Mas "Trenque Lauquen" ganhou seis páginas e foi eleito pela publicação "O Filme do Mês". Seu título faz referência à província de economia agropecuária com cerca de 46 mil habitantes, que, segundo Google Maps e bússolas afins, fica situada a cinco horas e 30 minutos de carro de Buenos Aires, no sentido oeste. Proficiências não faltam ao longa-metragem, apesar de sua estrutura orçamentária mirrada para investir em marketing - compensada com soluções narrativas deslumbrantes. Lançada na mostra Orizzonti - uma das seções paralelas ao Leão de Ouro veneziano -, essa aventura existencialista foi eleita Melhor Filme Latino-Americano no Festival de Mar Del Plata, e ganhou prêmios no IndieLisboa e em Hainan, na China.

"Fizemos um filme mutante, que não tem uma forma única, movido pela plena ficção, mas que aponta para uma certa sensação universal de solidão ao apostar no desamparo de uma mulher que escapa de sua vida", definiu Citarella ao Correio da Manhã no Festival de San Sebastián, na Espanha, onde o longa encheu-se de elogios. "Existe uma tradição nas obras da Pampero de nos abrirmos mais a diálogos com o próprio cinema do que com cicatrizes sociais".

Produtora prolífica e diretora do ótimo "La Mujer De Los Perros" (2015), Citarella estrutura seu filme a partir do sumiço de Laura (vivida por Laura Paredes, também roteirista). Sabemos que ela desapareceu quando dois homens se engajam numa busca obsessiva por ela. De um lado está seu namorado, Rafael (Rafael Spregelburd). Do outro, um amigo dele, Ezequiel (Ezequiel Pierri), cujo carro foi levado embora pela desaparecida. Tudo indica que ela possa estar em Trenque Lauquen. E é pra lá que a dupla parte, interrogando diversos habitantes da região.

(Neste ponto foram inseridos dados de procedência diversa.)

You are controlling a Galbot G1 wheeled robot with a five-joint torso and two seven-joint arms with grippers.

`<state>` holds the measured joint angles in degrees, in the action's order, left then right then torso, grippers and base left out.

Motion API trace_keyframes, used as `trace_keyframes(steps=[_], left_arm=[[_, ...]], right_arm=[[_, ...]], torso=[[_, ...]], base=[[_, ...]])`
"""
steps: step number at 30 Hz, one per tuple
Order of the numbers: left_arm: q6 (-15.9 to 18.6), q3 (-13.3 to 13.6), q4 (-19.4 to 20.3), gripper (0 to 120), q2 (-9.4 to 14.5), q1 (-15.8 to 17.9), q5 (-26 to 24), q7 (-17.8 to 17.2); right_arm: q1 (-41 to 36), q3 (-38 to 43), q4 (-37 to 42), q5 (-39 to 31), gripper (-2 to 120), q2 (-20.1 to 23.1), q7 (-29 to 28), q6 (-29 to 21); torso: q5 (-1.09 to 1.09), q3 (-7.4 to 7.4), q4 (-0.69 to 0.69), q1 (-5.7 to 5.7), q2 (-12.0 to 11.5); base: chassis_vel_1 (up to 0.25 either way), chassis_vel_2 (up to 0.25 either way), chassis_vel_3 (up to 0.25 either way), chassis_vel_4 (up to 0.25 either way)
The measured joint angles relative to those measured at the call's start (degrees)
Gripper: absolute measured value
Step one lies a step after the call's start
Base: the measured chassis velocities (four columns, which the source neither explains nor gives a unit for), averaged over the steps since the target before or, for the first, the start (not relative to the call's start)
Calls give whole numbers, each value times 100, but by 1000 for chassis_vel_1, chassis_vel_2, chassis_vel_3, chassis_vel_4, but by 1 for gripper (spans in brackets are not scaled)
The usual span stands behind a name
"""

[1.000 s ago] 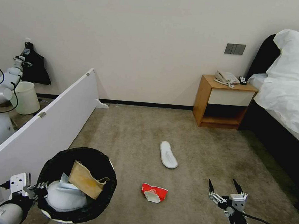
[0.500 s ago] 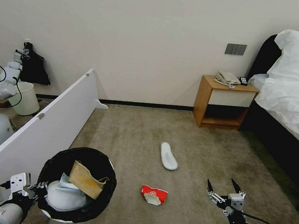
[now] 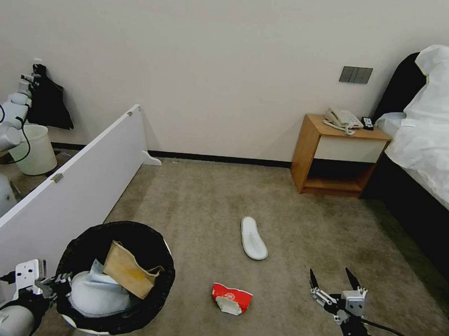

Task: Pick up the trash bin, then pick up the garbage from the floor and place it into the trash bin.

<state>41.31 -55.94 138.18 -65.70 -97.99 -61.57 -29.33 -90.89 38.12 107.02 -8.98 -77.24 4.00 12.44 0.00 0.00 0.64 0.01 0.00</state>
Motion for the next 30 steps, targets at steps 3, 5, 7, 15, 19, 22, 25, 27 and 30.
trace_keyframes(steps=[3,5,7,15,19,22,25,27,30], left_arm=[[0,-5,5,2,5,-1,-1,0],[0,-6,12,2,7,1,-4,1],[0,-6,13,2,7,-3,-5,1],[0,-20,34,2,7,-14,-10,2],[0,-21,37,2,-2,-13,-12,2],[0,-21,41,2,-6,-12,-12,2],[0,-26,50,2,-7,-17,-12,2],[0,-29,54,2,-7,-20,-13,2],[0,-35,59,2,-13,-28,-13,2]], right_arm=[[-4,9,0,-3,100,10,8,0],[4,13,0,-10,100,20,16,0],[8,13,0,-12,100,21,18,0],[33,5,-22,-30,100,42,46,13],[54,2,-43,-45,100,55,62,21],[65,-4,-68,-47,100,60,81,34],[88,-11,-92,-55,100,68,106,46],[105,-19,-104,-62,100,74,116,50],[159,-56,-176,-79,100,80,140,107]], torso=[[0,0,0,0,0],[0,0,0,0,0],[0,0,0,0,0],[0,0,0,0,0],[0,0,0,0,0],[0,0,0,0,0],[0,0,0,0,0],[0,0,0,0,0],[1,0,0,0,0]], base=[[0,0,0,0],[0,0,0,0],[0,0,0,0],[0,0,0,0],[-5,9,8,-13],[-7,8,11,-17],[-18,5,9,-17],[0,0,0,0],[0,0,0,0]])
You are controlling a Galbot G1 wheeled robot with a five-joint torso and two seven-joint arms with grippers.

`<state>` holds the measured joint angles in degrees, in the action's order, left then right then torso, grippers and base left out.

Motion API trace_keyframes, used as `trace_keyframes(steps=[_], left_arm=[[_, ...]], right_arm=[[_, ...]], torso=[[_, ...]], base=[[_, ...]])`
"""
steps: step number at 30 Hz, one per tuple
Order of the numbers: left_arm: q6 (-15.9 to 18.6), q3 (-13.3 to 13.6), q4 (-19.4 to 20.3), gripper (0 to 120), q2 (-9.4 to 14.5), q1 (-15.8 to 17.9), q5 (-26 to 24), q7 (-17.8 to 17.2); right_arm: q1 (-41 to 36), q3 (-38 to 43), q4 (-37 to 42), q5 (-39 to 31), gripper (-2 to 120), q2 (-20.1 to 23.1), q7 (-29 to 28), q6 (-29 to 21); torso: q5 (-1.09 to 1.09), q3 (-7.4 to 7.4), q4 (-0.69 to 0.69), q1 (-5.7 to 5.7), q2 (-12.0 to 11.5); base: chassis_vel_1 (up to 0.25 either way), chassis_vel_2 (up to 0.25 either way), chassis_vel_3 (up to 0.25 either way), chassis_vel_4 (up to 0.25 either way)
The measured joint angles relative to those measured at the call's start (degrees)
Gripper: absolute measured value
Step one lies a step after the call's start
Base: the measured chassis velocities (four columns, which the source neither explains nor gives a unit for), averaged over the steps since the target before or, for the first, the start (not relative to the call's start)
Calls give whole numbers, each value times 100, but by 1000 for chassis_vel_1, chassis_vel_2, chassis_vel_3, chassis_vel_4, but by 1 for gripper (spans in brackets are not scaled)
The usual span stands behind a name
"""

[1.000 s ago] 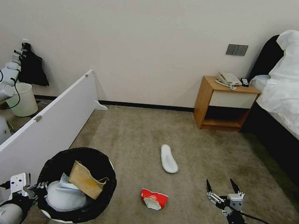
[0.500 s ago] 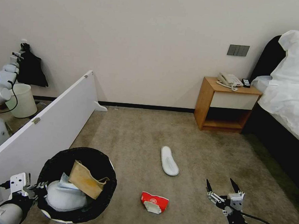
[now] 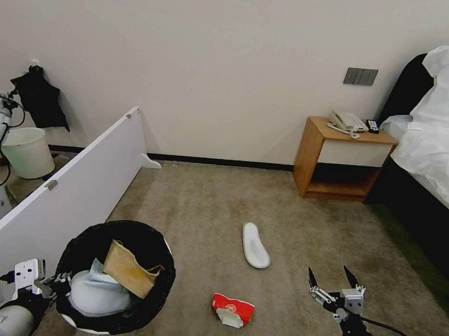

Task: Pick up the trash bin, then pick up the garbage from the floor and place it into the trash bin.

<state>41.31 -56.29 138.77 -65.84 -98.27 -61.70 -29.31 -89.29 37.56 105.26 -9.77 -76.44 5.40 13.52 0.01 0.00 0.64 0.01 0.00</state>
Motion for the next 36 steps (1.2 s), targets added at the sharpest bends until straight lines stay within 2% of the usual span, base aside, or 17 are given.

Em meio a esse processo quase detetivesco, saltamos para um exercício de memória por parte de Ezequiel, que pode ter sido a mola propulsora desse sumiço, após a descoberta de cartas eróticas numa biblioteca. Nessas cartas nasce o mistério de uma outra personagem, uma tal de Carmen, que esteve na área há décadas. Nada parece fechar com nada nesse enredo, que evoca "Twin Peaks", de David Lynch. Mas há um clima de mistério que nos prende na forma como Citarella se esgueira por rotinas aparentemente banais, mas cheias de segredo. Tem ainda uma rádio onde Laura mantinha uma comunicação, além do seu espaço de trabalho no Departamento de Transportes do governo, e no seu trabalho de pesquisa em biologia vegetal.

"A hipótese central de 'Trenque Lauquen' é conhecermos o impacto da decisão de alguém que resolveu viver outras vidas. Como a pessoa que toma essa atitude, num país sul-americano, é uma mulher, a ideia de que ela ficou louca é a primeira sensação que as pessoas têm", disse Citarella, numa alusão ao sexismo latino. "O desespero de viver mais é o que move Laura e, embora o filme acompanhe os esforços de dois homens, é a perspectiva de uma mulher que move tudo. O que eu busquei foi tentar narrar um mesmo episódio por miradas distintas, e mostrar alguém que pode caminhar sem objetivo, mas, sim, em busca de um sentido existencial".